07:38Je pense que c'était totalement assumé.
07:41Je n'ai pas voulu lire, par exemple, des scènes.
07:44J'avais toutes les dystopies en tête que j'avais déjà lues à l'école,
07:50mais je n'ai pas fait un travail sur la dystopie,
07:53je ne suis pas allée me renseigner.
07:55Je n'ai pas fait un travail de recherche comme on peut faire pour certains romans, etc.
07:59Je voulais, au contraire, que tout vienne de mon imagination.
08:01Et à certains moments, comme malgré tout, on a des antennes, on écoute,
08:06je tombais sur un article d'un philosophe, etc.
08:09La tentation était grande, à certains moments, d'injecter des savoirs.

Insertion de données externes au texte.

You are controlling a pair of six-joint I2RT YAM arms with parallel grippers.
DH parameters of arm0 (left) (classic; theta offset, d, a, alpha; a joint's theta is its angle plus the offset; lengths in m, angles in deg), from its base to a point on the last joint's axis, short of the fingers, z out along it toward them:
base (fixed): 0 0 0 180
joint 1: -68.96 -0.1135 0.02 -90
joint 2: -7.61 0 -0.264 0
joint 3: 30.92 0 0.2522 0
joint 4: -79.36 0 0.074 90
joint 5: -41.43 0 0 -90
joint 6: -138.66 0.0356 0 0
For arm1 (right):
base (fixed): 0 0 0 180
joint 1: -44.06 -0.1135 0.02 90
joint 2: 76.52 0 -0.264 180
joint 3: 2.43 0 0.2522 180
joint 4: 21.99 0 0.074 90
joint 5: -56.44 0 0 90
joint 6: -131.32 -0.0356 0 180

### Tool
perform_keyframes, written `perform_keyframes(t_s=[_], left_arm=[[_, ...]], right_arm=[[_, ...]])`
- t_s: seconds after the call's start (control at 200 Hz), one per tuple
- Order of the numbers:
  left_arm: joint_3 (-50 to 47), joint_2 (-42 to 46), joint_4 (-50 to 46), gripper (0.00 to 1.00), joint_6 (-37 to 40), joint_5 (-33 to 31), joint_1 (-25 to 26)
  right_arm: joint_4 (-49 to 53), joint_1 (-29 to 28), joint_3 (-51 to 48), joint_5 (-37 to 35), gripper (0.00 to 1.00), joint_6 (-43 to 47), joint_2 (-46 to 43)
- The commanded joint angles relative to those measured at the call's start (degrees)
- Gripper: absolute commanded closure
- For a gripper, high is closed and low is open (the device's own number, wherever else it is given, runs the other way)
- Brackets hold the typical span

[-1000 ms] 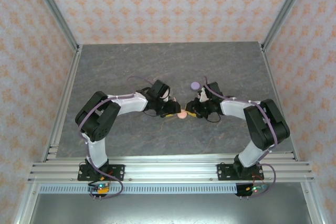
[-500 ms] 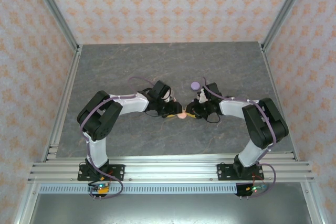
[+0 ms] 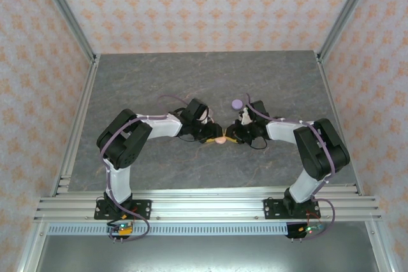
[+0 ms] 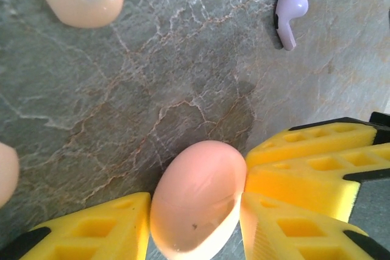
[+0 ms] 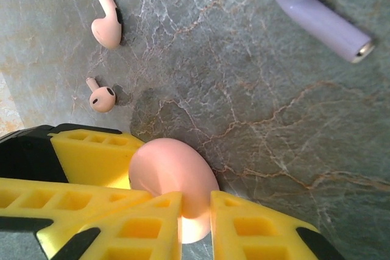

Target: Insert wireless bluetooth earbuds into charging case

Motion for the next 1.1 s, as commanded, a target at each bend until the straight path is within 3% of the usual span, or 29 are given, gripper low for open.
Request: perform_keyframes(t_s=[0.0, 0.506, 0.771, 1.096], left_arm=[[-1.09, -0.86, 2.99, 0.57, -1.47, 1.57, 0.62], [-2.75, 3.43, 4.2, 0.77, -3.06, -0.78, 0.54], [-5.95, 8.37, 8.52, 0.8, -5.54, -1.62, -1.54], [-5.81, 8.66, 9.86, 0.8, -4.69, -0.1, -2.62]], right_arm=[[-0.8, -0.37, -1.65, -0.81, 0.81, -0.72, 1.62], [0.05, -0.37, -1.89, -2.45, 0.78, -1.5, -1.45], [1.52, 1.59, -1.79, -3.37, 0.71, -1.86, -8.41], [2.54, 5.14, -1.05, 1.58, 0.68, 0.45, -11.38]])
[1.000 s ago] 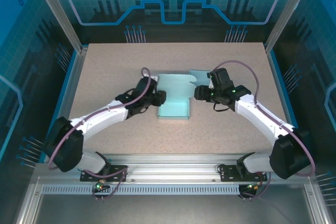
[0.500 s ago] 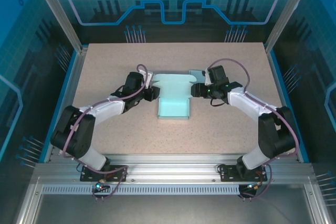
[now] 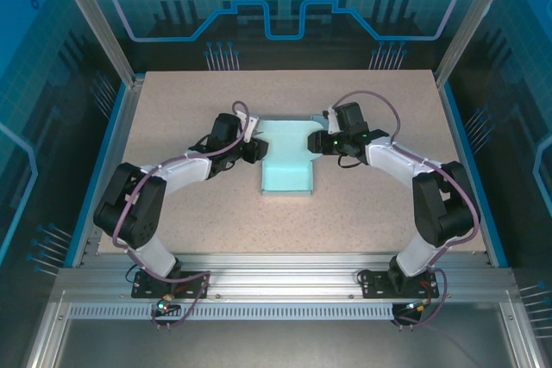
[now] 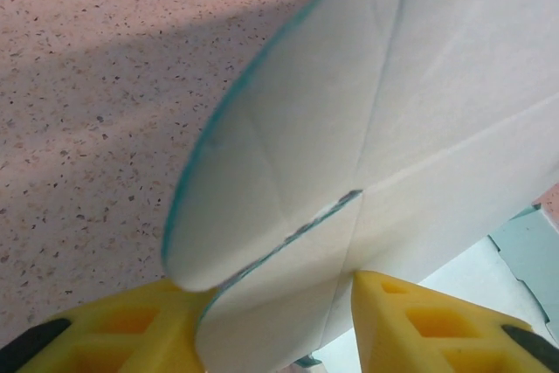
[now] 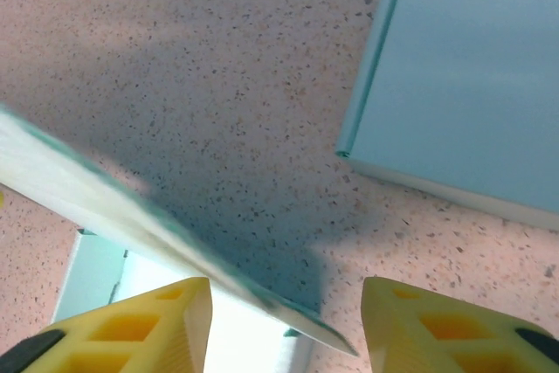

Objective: Fold the paper box

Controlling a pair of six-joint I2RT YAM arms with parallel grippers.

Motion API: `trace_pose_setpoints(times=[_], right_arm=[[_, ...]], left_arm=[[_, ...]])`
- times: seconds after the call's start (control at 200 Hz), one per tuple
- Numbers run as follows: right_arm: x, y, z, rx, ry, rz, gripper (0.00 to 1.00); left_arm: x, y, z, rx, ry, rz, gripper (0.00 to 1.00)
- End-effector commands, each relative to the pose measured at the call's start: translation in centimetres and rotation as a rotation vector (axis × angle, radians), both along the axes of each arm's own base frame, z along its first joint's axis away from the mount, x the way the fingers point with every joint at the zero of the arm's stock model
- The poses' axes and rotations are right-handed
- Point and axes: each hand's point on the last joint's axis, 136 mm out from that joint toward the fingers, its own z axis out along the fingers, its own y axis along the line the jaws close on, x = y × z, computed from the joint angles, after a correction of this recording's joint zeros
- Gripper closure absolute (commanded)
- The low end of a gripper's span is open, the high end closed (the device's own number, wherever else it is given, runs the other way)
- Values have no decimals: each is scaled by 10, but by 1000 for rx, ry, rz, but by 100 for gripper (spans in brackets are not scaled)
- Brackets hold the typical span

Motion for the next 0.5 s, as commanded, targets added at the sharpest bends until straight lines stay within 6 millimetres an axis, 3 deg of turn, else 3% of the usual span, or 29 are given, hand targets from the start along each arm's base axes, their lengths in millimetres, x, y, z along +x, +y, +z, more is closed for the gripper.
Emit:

08:14J'aurais pu parler plus longuement de Baudrillard, que j'ai mis en exact de mon livre,
08:18qui a parlé de la transparence du mal.
08:20J'aurais pu parler de l'architecture fasciste.
08:23Il y a énormément de références que j'ai captées au fur et à mesure de l'écriture.
08:29Et de temps en temps, quand j'écrivais, j'ai des références qui venaient,
08:34et donc je dissertais un peu.
08:36Et à chaque fois que je me relisais, je supprimais ces passages-là.
08:41Je ne voulais pas faire mon intérêt suivant, comme disent les enfants.
08:44Donc, à chaque fois, j'enlevais...
08:46Qu'est-ce que vous avez coupé, finalement ?
08:47J'ai coupé l'équivalent de mon livre.
08:50J'ai un livre qui fait 240 pages, je crois.
08:53J'ai 240 pages de notes, de réflexions, de choses.
08:58Mais en relisant, je me disais, c'est super pour un essai.
09:03C'est très bien, parce que ça a l'air très intelligente,
09:06mais ce n'est pas bon du tout, en fait.
09:09Je préférais créer le sentiment inverse, une sorte de simplicité, de fausse simplicité,
09:13qu'on regarde, qu'on lise le livre en se disant,
09:16bon, voilà, et qu'on ne voit pas tout ce qu'il y avait derrière.
09:19Parfois, je cherchais une espèce d'égalité rythmique qui n'est pas très belle.
09:23Mais qui me semblait correspondre aussi à ce monde totalement lissé que je décrivais.
09:29Pour moi, l'écriture n'a pas grand-chose à voir avec la séduction.
09:32Donc, je ne cherche pas à montrer au lecteur que je sais écrire.
09:37En tout cas, ça, c'est des choses qu'on fait parfois pour un premier roman.
09:40On a envie de montrer...
09:42Et en fait, avec le temps, plus le temps passe, d'ailleurs, moins ça m'intéresse.